Esed’in BAE ziyareti: Suriye’deki Rus ve İran varlığının geleceğini neler bekliyor?

Mart 2018’de Doğu Guta’da Esed ve Putin’in fotoğrafları önünde duran Rus ve Suriyeli askerler (Reuters)
Mart 2018’de Doğu Guta’da Esed ve Putin’in fotoğrafları önünde duran Rus ve Suriyeli askerler (Reuters)
TT

Esed’in BAE ziyareti: Suriye’deki Rus ve İran varlığının geleceğini neler bekliyor?

Mart 2018’de Doğu Guta’da Esed ve Putin’in fotoğrafları önünde duran Rus ve Suriyeli askerler (Reuters)
Mart 2018’de Doğu Guta’da Esed ve Putin’in fotoğrafları önünde duran Rus ve Suriyeli askerler (Reuters)

Suriye Devlet Başkanı Beşşar Esed’in Birleşik Arap Emirlikleri (BAE) ziyareti şaşırtıcı değil. Son yıllarda ilişkilerin seyrindeki bu değişim için uluslararası bir çerçevenin oluşturulması bekleniyordu. Aynı şekilde İran’ın Suriye’de perde arkasındaki aktör olması dolayısıyla, İran Dışişleri Bakanı Hüseyin Emir Abdullahiyan’ın Şam’ı ziyaret etmesi de beklenen bir durumdu.

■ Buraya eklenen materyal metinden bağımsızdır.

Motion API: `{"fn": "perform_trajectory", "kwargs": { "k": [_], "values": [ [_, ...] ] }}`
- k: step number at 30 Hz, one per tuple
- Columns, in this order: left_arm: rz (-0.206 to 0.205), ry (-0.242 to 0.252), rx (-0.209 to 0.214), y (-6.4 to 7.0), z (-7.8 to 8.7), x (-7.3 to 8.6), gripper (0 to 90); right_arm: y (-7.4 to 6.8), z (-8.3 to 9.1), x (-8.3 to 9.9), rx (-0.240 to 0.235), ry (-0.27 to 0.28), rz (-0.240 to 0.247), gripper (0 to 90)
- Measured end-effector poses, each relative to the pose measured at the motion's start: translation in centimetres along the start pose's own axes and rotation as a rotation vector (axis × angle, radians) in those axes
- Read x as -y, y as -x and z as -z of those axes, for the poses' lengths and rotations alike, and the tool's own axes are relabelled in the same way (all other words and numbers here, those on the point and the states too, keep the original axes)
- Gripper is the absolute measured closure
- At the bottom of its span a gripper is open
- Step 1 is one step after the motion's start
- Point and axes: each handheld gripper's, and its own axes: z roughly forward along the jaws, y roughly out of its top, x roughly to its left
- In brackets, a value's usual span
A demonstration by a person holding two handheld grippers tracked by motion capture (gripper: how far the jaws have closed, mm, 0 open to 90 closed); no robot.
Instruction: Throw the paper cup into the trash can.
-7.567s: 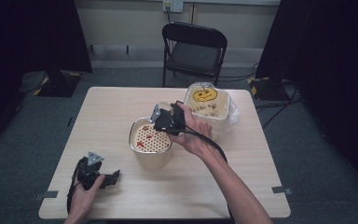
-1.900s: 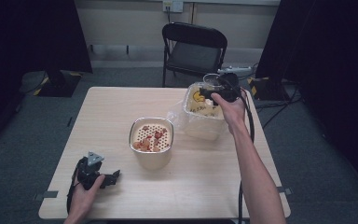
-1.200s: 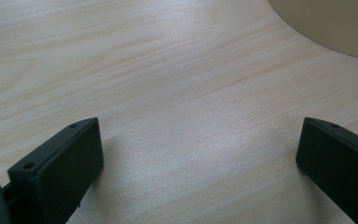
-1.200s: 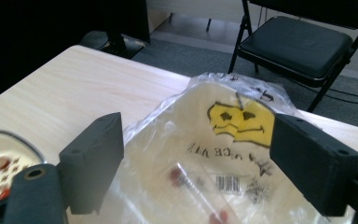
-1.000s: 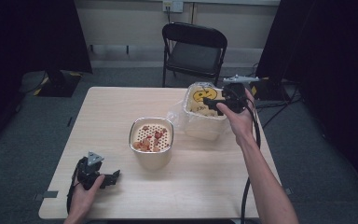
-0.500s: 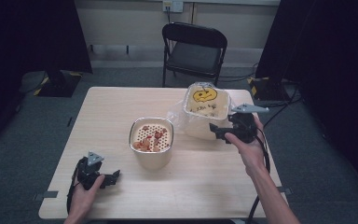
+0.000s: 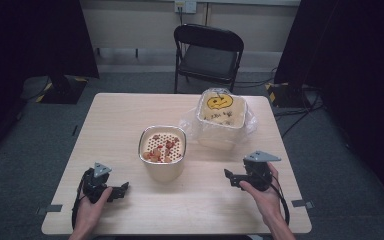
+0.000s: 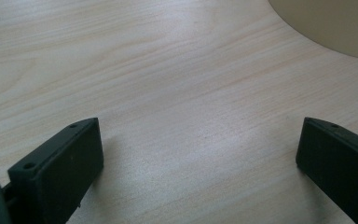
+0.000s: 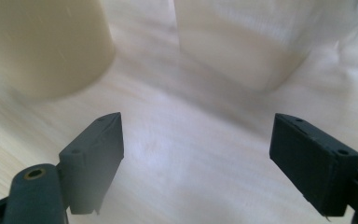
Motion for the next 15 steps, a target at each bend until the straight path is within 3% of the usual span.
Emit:
{"fn": "perform_trajectory", "kwargs": {
  "k": [8, 10, 15],
  "values": [
    [0.003, 0.0, 0.001, 0.0, 0.0, 0.0, 0.0, 0.4, -2.9, 3.8, 0.039, -0.098, -0.004, 16.8],
    [0.0, 0.0, 0.0, 0.0, 0.0, 0.0, 0.0, 0.5, -3.5, 4.4, 0.066, -0.125, 0.023, 16.7],
    [0.0, 0.0, 0.0, 0.0, 0.0, 0.0, 0.0, 0.8, -3.9, 5.2, 0.084, -0.087, 0.011, 12.3]
  ]
}}
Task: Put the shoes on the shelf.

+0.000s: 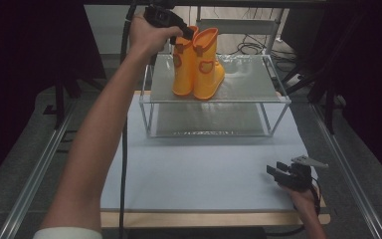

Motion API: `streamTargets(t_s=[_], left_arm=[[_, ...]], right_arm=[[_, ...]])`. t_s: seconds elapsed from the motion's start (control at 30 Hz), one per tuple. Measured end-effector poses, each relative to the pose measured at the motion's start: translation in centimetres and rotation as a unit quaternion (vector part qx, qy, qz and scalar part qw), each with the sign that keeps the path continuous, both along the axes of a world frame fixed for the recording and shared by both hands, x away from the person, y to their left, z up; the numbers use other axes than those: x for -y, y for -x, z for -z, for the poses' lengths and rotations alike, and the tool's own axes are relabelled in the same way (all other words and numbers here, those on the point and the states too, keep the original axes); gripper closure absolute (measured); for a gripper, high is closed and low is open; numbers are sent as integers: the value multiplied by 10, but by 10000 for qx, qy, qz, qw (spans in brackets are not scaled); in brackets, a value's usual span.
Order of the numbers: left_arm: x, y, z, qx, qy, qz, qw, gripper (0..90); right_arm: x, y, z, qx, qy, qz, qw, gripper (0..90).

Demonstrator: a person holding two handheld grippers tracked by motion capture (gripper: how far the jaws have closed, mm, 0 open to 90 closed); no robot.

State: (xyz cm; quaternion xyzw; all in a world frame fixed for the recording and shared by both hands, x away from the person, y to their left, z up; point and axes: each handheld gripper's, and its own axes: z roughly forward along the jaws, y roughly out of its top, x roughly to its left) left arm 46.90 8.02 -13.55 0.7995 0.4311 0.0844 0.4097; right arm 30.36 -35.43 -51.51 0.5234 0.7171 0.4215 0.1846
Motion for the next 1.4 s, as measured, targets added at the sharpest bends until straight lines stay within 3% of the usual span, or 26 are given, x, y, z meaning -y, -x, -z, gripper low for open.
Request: streamTargets(t_s=[0.3,0.6,0.97,1.4], left_arm=[[-28,31,15,3,-65,28,10000,891],[-45,39,42,-143,-102,-14,9998,889],[-56,21,93,-468,-265,-210,9983,886],[-43,-10,149,-700,-331,-450,9960,893]], right_arm=[[-1,0,-2,38,-10,16,10000,473],[-2,0,-1,13,17,2,10000,473],[-5,-1,2,-43,123,-56,9999,473],[-1,0,1,10,70,10,10000,473]])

2018’in sonlarında Şam ve Abu Dabi arasındaki ilişkilerin yeniden başlaması, Esed ile Abu Dabi Veliaht Prensi Şeyh Muhammed bin Zayet arasında gerçekleşen ve kamuoyuna duyurulan telefon görüşmeleri, Esed’in Kasım ayında BAE Dışişleri Bakanı Abdullah bin Zayed’i Şam’da karşılaması değişimin işaretleri idi. BAE yönetiminin Batı’nın tepkilerine rağmen Arap dünyası ve Şam arasındaki ilişkilerin normalleşmesi ve Şam’ın Arap ve uluslararası kurumlara geri dönmesi amacıyla yürütülen diplomasi hamlesine liderlik etmesi, Abu Dabi’nin ilişkilerinin yönünü Tahran, Ankara, Tel Aviv ve diğerlerine doğru genişletmesinin bir sonraki adımı Esed’in karşılanmasıydı.

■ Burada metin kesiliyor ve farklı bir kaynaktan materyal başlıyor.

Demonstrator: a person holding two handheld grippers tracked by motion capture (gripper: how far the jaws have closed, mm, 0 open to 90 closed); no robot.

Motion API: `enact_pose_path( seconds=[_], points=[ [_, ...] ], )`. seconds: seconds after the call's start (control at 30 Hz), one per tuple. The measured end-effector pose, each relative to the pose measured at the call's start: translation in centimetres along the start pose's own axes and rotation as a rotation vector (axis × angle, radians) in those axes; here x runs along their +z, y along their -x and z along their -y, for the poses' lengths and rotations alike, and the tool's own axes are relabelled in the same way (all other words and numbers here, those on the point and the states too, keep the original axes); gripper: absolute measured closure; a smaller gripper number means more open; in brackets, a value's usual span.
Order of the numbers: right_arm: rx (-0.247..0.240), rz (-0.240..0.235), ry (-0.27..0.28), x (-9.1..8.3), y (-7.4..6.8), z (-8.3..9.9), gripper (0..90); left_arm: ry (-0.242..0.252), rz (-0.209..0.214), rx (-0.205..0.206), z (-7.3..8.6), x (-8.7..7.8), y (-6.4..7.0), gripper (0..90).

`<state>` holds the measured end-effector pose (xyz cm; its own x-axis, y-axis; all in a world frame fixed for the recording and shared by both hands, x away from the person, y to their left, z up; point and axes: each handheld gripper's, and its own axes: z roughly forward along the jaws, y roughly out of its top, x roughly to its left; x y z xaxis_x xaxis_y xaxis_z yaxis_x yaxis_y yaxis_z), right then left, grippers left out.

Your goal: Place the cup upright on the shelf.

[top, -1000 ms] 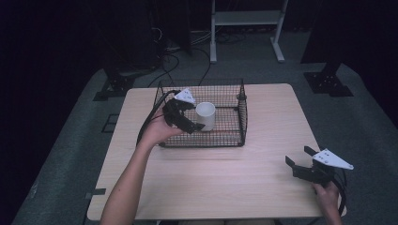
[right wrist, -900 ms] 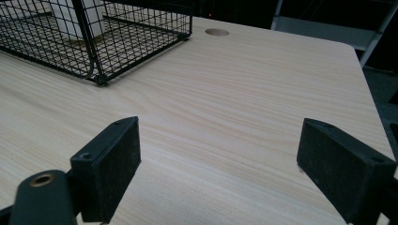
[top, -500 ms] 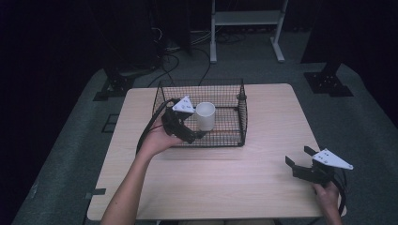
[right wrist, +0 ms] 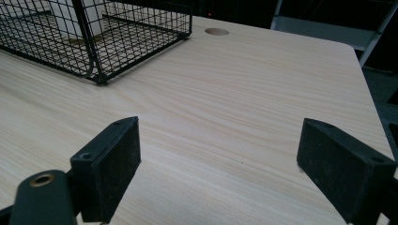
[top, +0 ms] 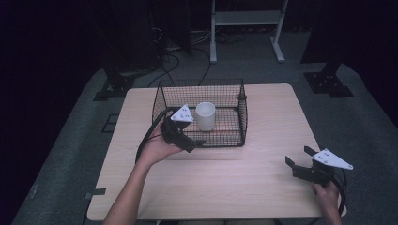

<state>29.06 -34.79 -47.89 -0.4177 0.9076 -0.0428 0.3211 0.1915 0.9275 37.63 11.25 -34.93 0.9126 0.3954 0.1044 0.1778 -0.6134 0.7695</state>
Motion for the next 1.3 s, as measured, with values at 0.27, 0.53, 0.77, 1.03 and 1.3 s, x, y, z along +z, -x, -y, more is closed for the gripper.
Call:
enact_pose_path(
  seconds=[0.27, 0.53, 0.77, 1.03, 1.3],
  points=[
    [0.000, 0.000, -0.002, 0.0, 0.0, 0.0, 13.1, 0.012, 0.003, -0.007, 0.7, -0.3, 0.7, 7.0],
    [0.000, 0.001, -0.002, 0.0, 0.0, 0.0, 13.1, 0.027, -0.002, -0.014, 1.8, -0.5, 1.7, 7.0],
    [0.000, 0.002, -0.002, 0.0, 0.0, 0.0, 13.1, 0.050, -0.010, -0.027, 2.7, -0.8, 2.4, 7.0],
    [-0.001, 0.001, -0.002, 0.0, 0.0, 0.0, 13.1, 0.053, -0.013, -0.045, 3.9, -1.2, 2.9, 7.0],
    [0.000, 0.002, -0.003, 0.0, 0.1, 0.0, 13.1, 0.074, -0.019, -0.055, 4.7, -2.0, 3.3, 7.0]
  ],
)
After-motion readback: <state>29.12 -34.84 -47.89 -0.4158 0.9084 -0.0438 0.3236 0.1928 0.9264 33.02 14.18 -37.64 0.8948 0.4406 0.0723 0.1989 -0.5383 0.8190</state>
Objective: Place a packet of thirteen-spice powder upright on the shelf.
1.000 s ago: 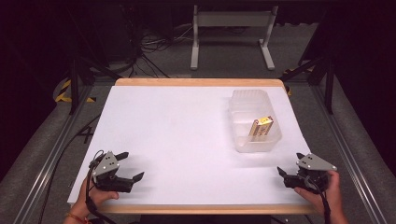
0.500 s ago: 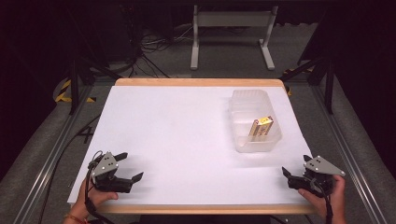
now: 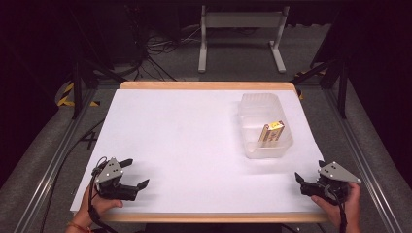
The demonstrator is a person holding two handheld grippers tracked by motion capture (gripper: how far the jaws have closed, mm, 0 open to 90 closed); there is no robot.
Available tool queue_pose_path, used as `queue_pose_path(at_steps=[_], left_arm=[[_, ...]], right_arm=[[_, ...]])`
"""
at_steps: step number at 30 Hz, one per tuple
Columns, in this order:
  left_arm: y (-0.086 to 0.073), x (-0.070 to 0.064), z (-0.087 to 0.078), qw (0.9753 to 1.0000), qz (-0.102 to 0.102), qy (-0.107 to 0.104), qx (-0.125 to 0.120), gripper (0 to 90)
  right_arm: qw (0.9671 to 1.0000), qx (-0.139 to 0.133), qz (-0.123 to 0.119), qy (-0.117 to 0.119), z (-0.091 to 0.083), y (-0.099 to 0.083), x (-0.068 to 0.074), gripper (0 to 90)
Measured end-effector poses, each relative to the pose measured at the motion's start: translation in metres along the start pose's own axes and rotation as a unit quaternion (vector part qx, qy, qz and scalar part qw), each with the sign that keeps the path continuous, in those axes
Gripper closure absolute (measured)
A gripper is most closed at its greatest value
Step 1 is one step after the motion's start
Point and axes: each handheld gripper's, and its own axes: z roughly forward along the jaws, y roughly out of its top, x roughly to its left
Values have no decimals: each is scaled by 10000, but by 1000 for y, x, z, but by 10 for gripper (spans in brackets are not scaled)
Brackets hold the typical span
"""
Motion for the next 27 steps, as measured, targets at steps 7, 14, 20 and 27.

Esed’in 2011’den bu yana ilk kez bir Arap ülkesini ziyaret etmesi genel konjonktür, özellikle de ABD Başkanı Joe Biden yönetiminin İran ile nükleer anlaşmaya dönme konusuna büyük önem vermesine ve Tahran’ın şartlarına ve tehditlerine karşı esneklik göstermesine karşılık Ortadoğu’ya önem atfettiğini ve çekilmeyeceğine dair ‘garantiler’ verdiğine dair kamuoyu önünde açıklamalar yapmasına rağmen, Ortadoğu’dan çekilme planını uygulamaya devam etmesinden ayrı değerlendirilemez. Biden yönetimi ayrıca 11 yıl sonra insani yardımlardan, DEAŞ ile mücadeleden ve Ceaser (Sezar) Yasası’ndan bağımsız olarak Suriye dosyasını öncelikleri arasına dahil etti.

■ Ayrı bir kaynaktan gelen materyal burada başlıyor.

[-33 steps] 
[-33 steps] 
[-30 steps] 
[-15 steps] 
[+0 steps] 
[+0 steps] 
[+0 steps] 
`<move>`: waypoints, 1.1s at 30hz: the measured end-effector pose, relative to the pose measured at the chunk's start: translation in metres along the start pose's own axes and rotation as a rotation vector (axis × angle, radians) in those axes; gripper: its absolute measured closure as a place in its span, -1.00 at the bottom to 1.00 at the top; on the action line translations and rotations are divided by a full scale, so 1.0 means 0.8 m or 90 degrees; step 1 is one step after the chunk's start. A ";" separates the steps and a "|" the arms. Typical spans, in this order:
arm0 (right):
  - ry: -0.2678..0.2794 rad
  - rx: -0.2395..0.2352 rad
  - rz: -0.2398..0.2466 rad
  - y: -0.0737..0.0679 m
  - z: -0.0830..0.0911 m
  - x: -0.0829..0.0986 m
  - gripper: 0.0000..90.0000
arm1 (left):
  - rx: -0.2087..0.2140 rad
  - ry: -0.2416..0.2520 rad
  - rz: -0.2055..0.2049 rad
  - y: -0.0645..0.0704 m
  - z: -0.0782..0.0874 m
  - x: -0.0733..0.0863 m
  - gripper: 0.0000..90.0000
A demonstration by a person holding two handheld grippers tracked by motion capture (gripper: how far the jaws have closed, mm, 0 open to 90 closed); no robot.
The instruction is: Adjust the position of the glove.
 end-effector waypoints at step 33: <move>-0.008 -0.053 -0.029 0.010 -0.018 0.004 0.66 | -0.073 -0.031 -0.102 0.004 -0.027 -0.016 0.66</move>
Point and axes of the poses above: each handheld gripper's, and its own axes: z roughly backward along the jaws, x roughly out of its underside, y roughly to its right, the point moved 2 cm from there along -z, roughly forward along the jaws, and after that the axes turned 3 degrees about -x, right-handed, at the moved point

Buna karşılık, Ortadoğu'da kayda değer bir Rus varlığı söz konusu. Rusya’nın, 2015 sonunda Suriye’ye doğrudan askeri müdahalesinin ardından başlıca Arap ve bölge ülkeleriyle siyasi, güvenlik ve enerji konularını içeren görüşmeler ve girişimlerde bulunması bölgedeki Rus varlığını güçlendirdi.
Rusya, bir yandan Ukrayna'daki sorunla meşgulken, Ukrayna savaşı Suriye’yi gölgede bıraktı. Zira Suriye şu anda birinci olarak Rusya’nın Ukrayna’da kan kaybetmesiyle, ikinci olarak İran, petrolü, Devrim Muhafızları ve vekil güçleri üzerindeki yaptırımların kaldırılması ve İran’ın Irak Kürt Bölgesel Yönetimi’nde (IKBY) artan saldırıları, üçüncü olarak İsrail’in nükleer anlaşmadan ve İran’ın İsrail’in kuzey sınırına mevzilenmesinden duyduğu rahatsızlık, dördüncü olarak da Batı-Rusya bölünmesinin derinleşeceği yönündeki bölgesel ve uluslararası değerlendirmelerle karşı karşıya. Suriye bu mevcut denklemde Tahran’ın “yumuşak ilerlemesi” ile Moskova’nın “sert çekilmesi” arasında kalacak.
Suriye’de İran’ı çevrelemesi beklenen Rusya’nın artık kendi dertleriyle meşgul olması üzerine, “Arap rolünün” Suriye’ye geri dönmesi, “boşluğun doldurulması”, bölgede ve dünyada yaşanan gelişmelerin ortasında bir Arap bölgesel ağ arayışına girilmesi ve Suriye’deki İran varlığıyla başa çıkma konusunda eski ve yeni yaklaşımların test edilmesi gerektiğini ifade eden sesler yükselmeye başladı. Esed’in BAE ziyareti sonrası iki ülkeden yapılan resmî açıklamalar arasındaki çelişkiler de bunun belirtileri. Zira BAE resmi haber ajansı Wam’ın aktardığı açıklamada, Şeyh Muhammed ve Esed arasındaki görüşmede “Suriye’nin toprak bütünlüğünün korunmasına ve yabancı güçlerin çekilmesine vurgu yapıldı” ifadesi kullanılırdı. Suriye resmi haber ajansı SANA’nın aktardığı açıklamada ise “BAE’nin Suriye’nin toprak bütünlüğünü ve istikrarını desteklemedeki tutumu sabittir. Şeyh bin Zayed, Suriye topraklarında gayri meşru bir şekilde bulunan tüm yabancı güçlerin çekilmesi gerektiğini vurguladı” ifadelerine yer verildi.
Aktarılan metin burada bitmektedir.